Seven in 10 UK workers (72 per cent) feel that Brexit will be bad for the UK economy in the long term, according to a new poll. The findings, contained in an independent study of 2,000 workers, commissioned by Spearvest, the wealth management company, raises fresh fears about economic turbulence as the 31st October Brexit deadline approaches.
Additionally, almost half of those polled – 48 per cent – said they expected at least six months of severe economic turbulence following the UK’s departure from the European Union. Meanwhile over one third (36 per cent) said a no-deal Brexit would tip the UK economy into recession. 29 per cent said they expected a recession ‘worse than 2008’ and nearly one quarter (23 per cent) said they expected a house price crash. Over a fifth (21 per cent) admitted to reducing their personal spending recently to prepare for Brexit.

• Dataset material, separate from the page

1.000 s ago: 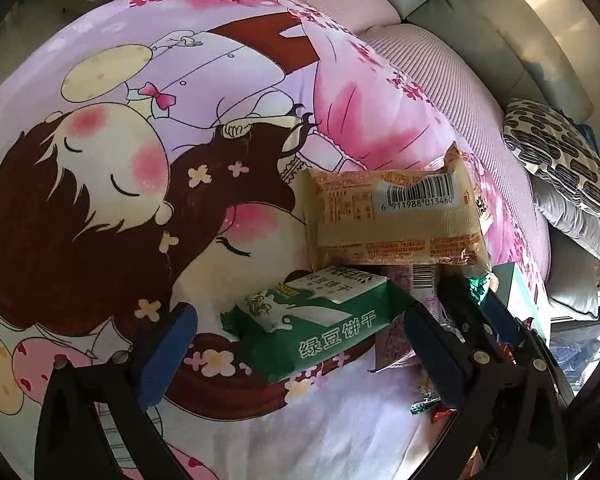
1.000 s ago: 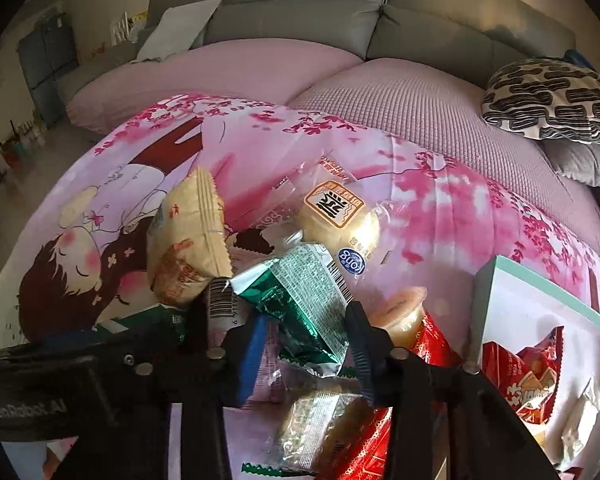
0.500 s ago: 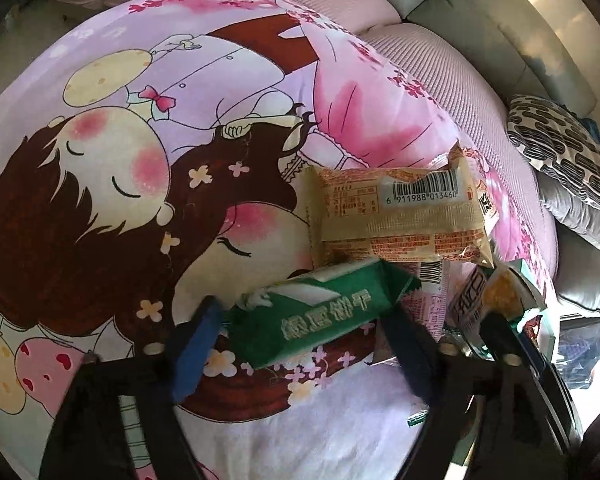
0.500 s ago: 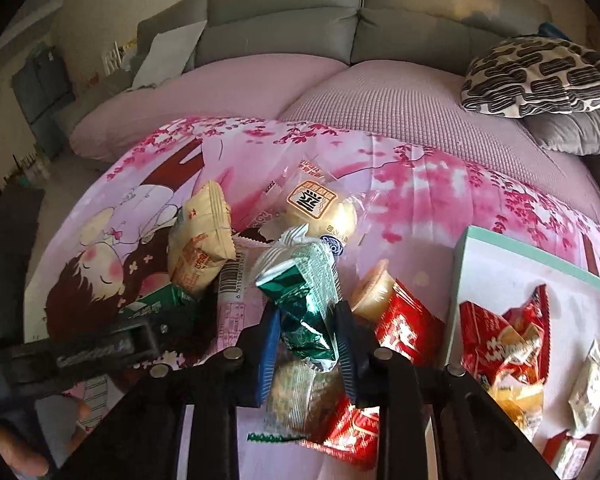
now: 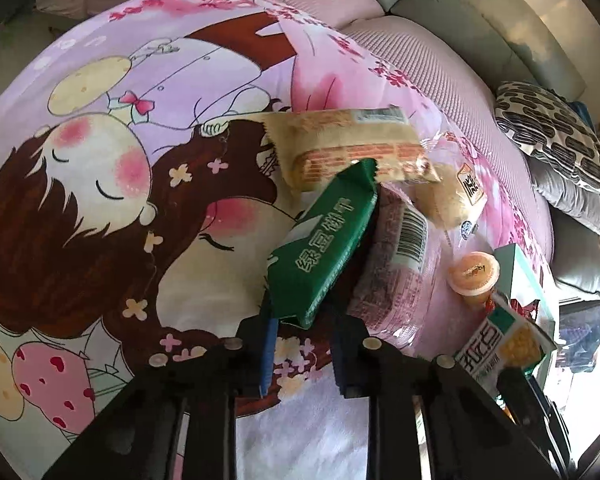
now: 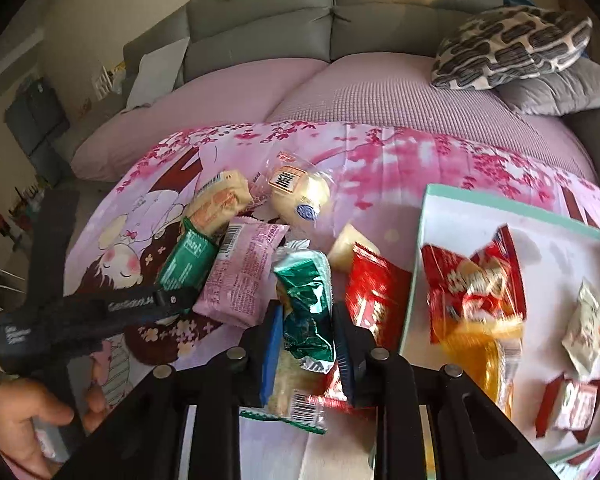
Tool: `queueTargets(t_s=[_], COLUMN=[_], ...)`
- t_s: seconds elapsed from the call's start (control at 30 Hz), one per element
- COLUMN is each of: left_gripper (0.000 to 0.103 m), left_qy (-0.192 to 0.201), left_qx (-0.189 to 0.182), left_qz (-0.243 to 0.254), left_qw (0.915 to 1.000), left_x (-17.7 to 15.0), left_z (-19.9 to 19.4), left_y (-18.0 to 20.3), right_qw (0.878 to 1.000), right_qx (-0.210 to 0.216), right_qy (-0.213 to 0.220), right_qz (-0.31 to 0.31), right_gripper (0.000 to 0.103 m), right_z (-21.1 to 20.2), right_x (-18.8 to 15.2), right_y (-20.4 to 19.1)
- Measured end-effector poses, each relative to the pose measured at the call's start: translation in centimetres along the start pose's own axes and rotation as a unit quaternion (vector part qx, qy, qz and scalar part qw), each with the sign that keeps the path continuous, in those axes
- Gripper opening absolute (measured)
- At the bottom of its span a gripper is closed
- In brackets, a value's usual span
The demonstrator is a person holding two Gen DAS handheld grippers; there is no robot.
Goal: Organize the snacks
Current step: 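Grasp the green biscuit pack with the left tool while the right tool grasps the green-wrapped snack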
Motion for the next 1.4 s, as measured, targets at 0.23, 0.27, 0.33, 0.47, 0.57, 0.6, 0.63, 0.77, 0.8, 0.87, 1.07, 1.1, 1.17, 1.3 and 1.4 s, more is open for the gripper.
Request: queueTargets(t_s=[0.23, 0.27, 0.33, 0.47, 0.57, 0.6, 0.63, 0.77, 0.8, 0.87, 1.07, 1.1, 1.17, 1.3, 1.4], left_gripper=[0.019, 0.018, 0.018, 0.019, 0.025, 0.030, 0.035, 0.051, 0.051, 0.051, 0.062, 0.062, 0.062, 0.062, 0.062], left_qy=[0.007, 0.008, 0.005, -0.002, -0.006, -0.007, -0.006, 0.003, 0.009, 0.026, 0.079, 0.081, 0.082, 0.055, 0.046], left_qx=[-0.001, 0.000, 0.002, 0.004, 0.012, 0.012, 0.014, 0.008, 0.005, 0.003, 0.028, 0.035, 0.046, 0.054, 0.062], left_qz=[0.022, 0.027, 0.030, 0.020, 0.020, 0.020, 0.022, 0.026, 0.024, 0.029, 0.044, 0.049, 0.058, 0.080, 0.106], left_qw=[0.9997, 0.9996, 0.9995, 0.9998, 0.9997, 0.9997, 0.9996, 0.9996, 0.9997, 0.9992, 0.9955, 0.9948, 0.9938, 0.9939, 0.9914], left_x=[0.1, 0.0, -0.1, -0.1, 0.0, -0.1, -0.1, 0.1, 0.1, 0.3, 1.4, 1.7, 2.2, 2.1, 1.8], left_z=[-0.4, -0.5, -0.3, -0.4, -0.4, -0.6, -0.8, -1.9, -2.4, -3.5, -5.0, -4.6, -3.5, -0.8, 0.4], left_y=[0.8, 0.9, 1.1, 0.7, 0.5, 0.4, 0.3, 0.2, 0.1, 0.1, -0.2, -0.2, -0.1, 0.3, 1.1], right_qw=[1.000, 1.000, 1.000, 1.000, 1.000, 1.000, 1.000, 1.000, 1.000, 1.000, 1.000, 1.000, 1.000, 0.999, 0.999], right_qx=[0.001, 0.003, 0.004, 0.009, 0.009, 0.009, 0.008, 0.009, 0.008, 0.007, -0.004, -0.003, -0.001, 0.000, -0.001], right_qy=[0.000, -0.001, -0.002, -0.004, 0.003, 0.007, 0.010, 0.011, 0.010, 0.010, 0.001, -0.002, -0.007, -0.022, -0.027], right_qz=[0.016, 0.017, 0.018, 0.028, 0.029, 0.025, 0.023, 0.019, 0.018, 0.016, 0.024, 0.026, 0.027, 0.029, 0.027], right_gripper=[0.018, 0.018, 0.018, 0.018, 0.019, 0.020, 0.024, 0.034, 0.034, 0.034, 0.046, 0.046, 0.046, 0.046, 0.046], right_z=[-0.8, -0.7, -0.7, -0.4, -0.5, -0.6, -0.6, -0.2, 0.0, 0.4, 1.8, 2.0, 2.5, 3.5, 4.1], right_x=[-0.5, -0.5, -0.6, -0.4, 0.0, 0.2, 0.3, 0.8, 1.0, 1.2, 1.3, 1.2, 1.1, 0.6, 0.4], right_y=[1.1, 1.2, 1.4, 1.9, 1.9, 1.8, 1.6, 1.1, 1.0, 0.8, 1.2, 1.2, 1.2, 1.1, 1.0])
Point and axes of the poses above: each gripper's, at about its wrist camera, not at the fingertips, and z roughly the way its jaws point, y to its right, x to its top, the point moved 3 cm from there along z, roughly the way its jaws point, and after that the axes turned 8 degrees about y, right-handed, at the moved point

Over one in 10 (15 per cent) said that a no-deal Brexit would put their job at risk. Only 19 per cent said they felt that Prime Minister Boris Johnson’s government could secure a deal in time.
Wael M. Al-Nahedh, CEO, Spearvest comments: “It’s clear that the ongoing Brexit saga is having a serious impact on public confidence in the wider economic prospects of the UK. Political uncertainty can prevent investors from making important decisions, which can damage productivity in the long term. Moving forward, it’s critical that we see real clarity over the state of affairs around the impending departure from the EU, so that business can anticipate potential shockwaves associated with the process.”
Khalid Talukder, Chief Operating Officer, Elemental Financial comments: “The financial services industry must properly prepare for all possible outcomes in the withdrawal process, including a no-deal scenario. In such a volatile political climate, with so many potential ramifications, banks in particular must work hard to build bridges in critical emerging markets, to safeguard revenues and protect jobs. Whatever the end result of these turbulent times, it’s clear that a more international approach is essential to the future of the banking industry and the wider UK economy.